Saturday, October 22, 2016

NPR Cyber-Attack Story Product Placement?

This morning NPR was talking about yesterday’s big cyber-attack, and the host asked an expert if this was a group effort, or could it be one guy in his Jockey underwear, and I thought: “Hey! Why blame Jockey? Why not Hanes, or Fruit of the Loom? Why not Crisp, or Calvin Klein? I happen to know most hackers rely on Tommy Hilfiger Boxer Briefs to support them in their work!”

Then I realized: this must be product placement! Whenever there’s a story about a blogger or a hacker, or someone addicted to online pornography, NPR probably gets paid to say they were sitting in their basement or studio apartment in their Jockey brand underwear! Only people smart enough to perpetrate massive cyber-attacks, underemployed enough to write blogs, or perverted enough to be addicted to online porn wear Jockey brand underwear!

Friday, October 21, 2016

Harry & David’s Basket of Deplorables

Just in time for the election, it’s Harry & David’s Basket of Deplorables!

Whether you’re voting for Crooked Hillary or Douchebag Donald, everyone wants to receive a Basket of Deplorables from Harry & David this November!

Filled with all the fresh deplorables you could ever want, Harry & David’s Basket of Deplorables is the perfect gift for this election season! Order yours today!

Psychiatrist Baggage Ad (Joke/Proposed)

In an airline-style ad for a Psychiatrist, they claim they will always lose your “baggage” for you! And we see someone checking their emotional baggage at the desk on the way in (and we see a conveyer belt, like at an airline check-in, with their baggage being put on and disappearing). And then, at the end of the session, the patient moves to the baggage pickup area, and there’s nothing there.
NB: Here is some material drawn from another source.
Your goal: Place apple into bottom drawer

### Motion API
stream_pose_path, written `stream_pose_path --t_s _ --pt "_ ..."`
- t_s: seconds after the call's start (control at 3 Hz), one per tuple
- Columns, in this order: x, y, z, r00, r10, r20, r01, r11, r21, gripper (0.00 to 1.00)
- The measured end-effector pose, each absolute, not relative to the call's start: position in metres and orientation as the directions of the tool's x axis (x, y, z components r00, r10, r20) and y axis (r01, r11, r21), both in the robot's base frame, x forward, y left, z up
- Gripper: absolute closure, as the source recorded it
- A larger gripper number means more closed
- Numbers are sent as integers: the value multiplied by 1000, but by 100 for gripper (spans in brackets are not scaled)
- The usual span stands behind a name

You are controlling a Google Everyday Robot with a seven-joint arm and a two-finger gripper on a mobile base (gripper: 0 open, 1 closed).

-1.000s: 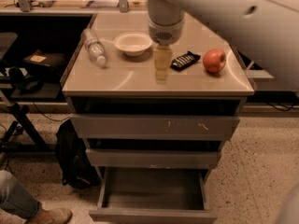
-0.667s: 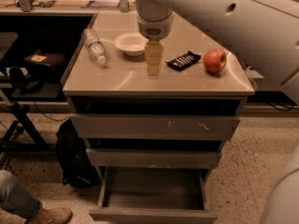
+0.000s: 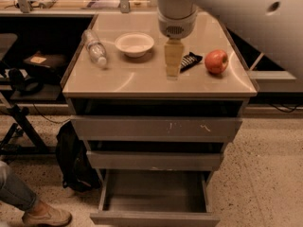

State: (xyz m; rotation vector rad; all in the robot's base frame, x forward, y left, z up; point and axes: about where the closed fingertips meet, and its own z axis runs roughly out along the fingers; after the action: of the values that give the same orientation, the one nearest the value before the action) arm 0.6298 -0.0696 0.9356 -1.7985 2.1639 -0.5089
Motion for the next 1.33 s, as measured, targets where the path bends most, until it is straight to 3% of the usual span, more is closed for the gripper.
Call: stream_pose_path --t_s 0.67,1.0,1.33 --pt "575 -222 1059 -237 -957 -166 -741 288 -606 0" --pt "594 -288 1099 -175 -942 -288 -646 330 -689 0" --pt "645 -297 1077 -106 -898 -426 -663 384 -643 0"
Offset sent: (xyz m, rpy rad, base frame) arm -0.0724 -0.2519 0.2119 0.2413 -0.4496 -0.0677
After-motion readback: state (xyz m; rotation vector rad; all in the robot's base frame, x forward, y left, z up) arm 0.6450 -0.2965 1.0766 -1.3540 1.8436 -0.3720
Then the patient waits and looks at the empty baggage carousel and says: “It's gone!”, and walks away with a smile on their face.
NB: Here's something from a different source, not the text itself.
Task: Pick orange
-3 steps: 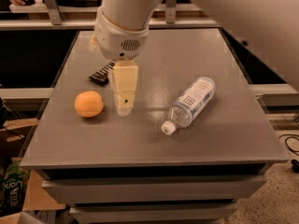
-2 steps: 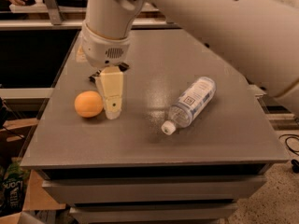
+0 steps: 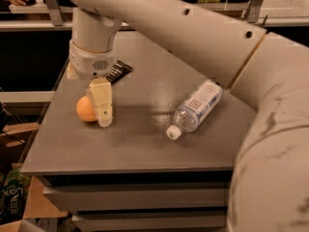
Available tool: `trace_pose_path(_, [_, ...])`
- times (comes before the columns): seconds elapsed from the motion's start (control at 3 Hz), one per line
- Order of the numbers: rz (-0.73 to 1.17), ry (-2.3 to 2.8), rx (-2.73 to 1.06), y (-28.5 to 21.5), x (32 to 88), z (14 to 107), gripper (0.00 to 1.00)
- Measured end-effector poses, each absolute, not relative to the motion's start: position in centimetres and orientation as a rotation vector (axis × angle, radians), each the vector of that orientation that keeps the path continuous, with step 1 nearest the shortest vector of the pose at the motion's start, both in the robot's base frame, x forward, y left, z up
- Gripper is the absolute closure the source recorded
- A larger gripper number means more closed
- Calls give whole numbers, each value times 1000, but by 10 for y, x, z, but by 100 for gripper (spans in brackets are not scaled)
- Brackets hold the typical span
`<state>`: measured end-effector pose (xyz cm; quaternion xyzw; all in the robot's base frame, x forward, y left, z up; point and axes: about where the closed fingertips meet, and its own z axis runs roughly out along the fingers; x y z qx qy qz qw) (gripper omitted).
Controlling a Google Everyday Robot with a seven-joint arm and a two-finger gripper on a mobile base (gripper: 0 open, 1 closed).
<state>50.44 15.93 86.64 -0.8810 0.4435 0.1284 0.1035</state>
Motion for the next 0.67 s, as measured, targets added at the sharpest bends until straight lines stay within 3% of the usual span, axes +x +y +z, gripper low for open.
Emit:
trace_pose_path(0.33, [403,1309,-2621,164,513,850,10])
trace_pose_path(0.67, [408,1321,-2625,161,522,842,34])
Thursday, October 20, 2016

New Airline Baggage Rules

I hear new airline regulations will make airlines pay a fee for lost or delayed baggage.

That's nice, but how come no matter how much I fly, airlines never lose my emotional baggage? I wouldn't mind if they lost that baggage. Can I pay a fee for that to get lost?

Thursday, October 13, 2016

Restrictive Drugs Laws Song

99 restrictive drug laws on the books,
99 restrictive drug laws,
If one of those laws should happen to get struck down,
There’d be 98 restrictive drug laws on the books,

98 restrictive drug laws on the books,
98 restrictive drug laws,
If one of those laws should happen to get struck down,
There’d be 97 restrictive drug laws on the books,

97 restrictive drug laws on the books,
97 restrictive drug laws,
If one of those laws should happen to get struck down,
There’d be 96 restrictive drug laws on the books,

(Etc.)

Everybody sing!

Republican Harry Potter Ad (Proposed)

(I know all my Democrat friends will be mad at me for this, but it’s not inaccurate.)

We see a montage of Hermione Granger (my favorite character) in the Harry Potter movie series, and the announcer says that Hermione is the Republican Party ideal: she was an outsider (a Muggle), but she worked hard, and by working hard, she beat everyone else for good grades, and after a life of hard work, she established herself as the best in her field. She worked her way up to the top. That’s the whole Republican Party message: Anyone, through hard work, can rise to the top.

(I’m sure J. K. Rowling would be mad at me for pointing this out, but Hermione Granger is the perfect embodiment of the Republican Party message. Oh, and I’m not a Republican; I’m just an Independent who understands their message.)

Wednesday, October 5, 2016

Sandwich Katherine Timpf Ad (Joke/Proposed)

Kat Timpf is a right-wing firebrand, and while most people I know hate her, I actually love her. She makes good arguments that are well thought out, and I respect that. It’s no coincidence that she works for the National Review (William F. Buckley’s conservative rag): because she’s smart, and she can make a good argument.

But Katherine Timpf has said repeatedly that she gets bullied on Twitter for being too skinny by people saying: “Eat a sandwich!”

Wow, what an advertising bonanza this could be to some red state sandwich shop! Just have her say that she was waiting for a sandwich good enough for her, and now she’s finally found it! Then we see her eating it.

(This is an ad blog, btw, so spare me your fucking body image shit. I think she’s great just as she is, but she makes a point of saying on TV that people on Twitter bully her about her weight by telling her to: “Eat a sandwich.” So this is an ad idea based upon that alone. Any other meaning you are reading into it is your own issue. And, sorry, libs, but I love her too: one of my favorite people on TV. And I still miss JoNo, dammit!)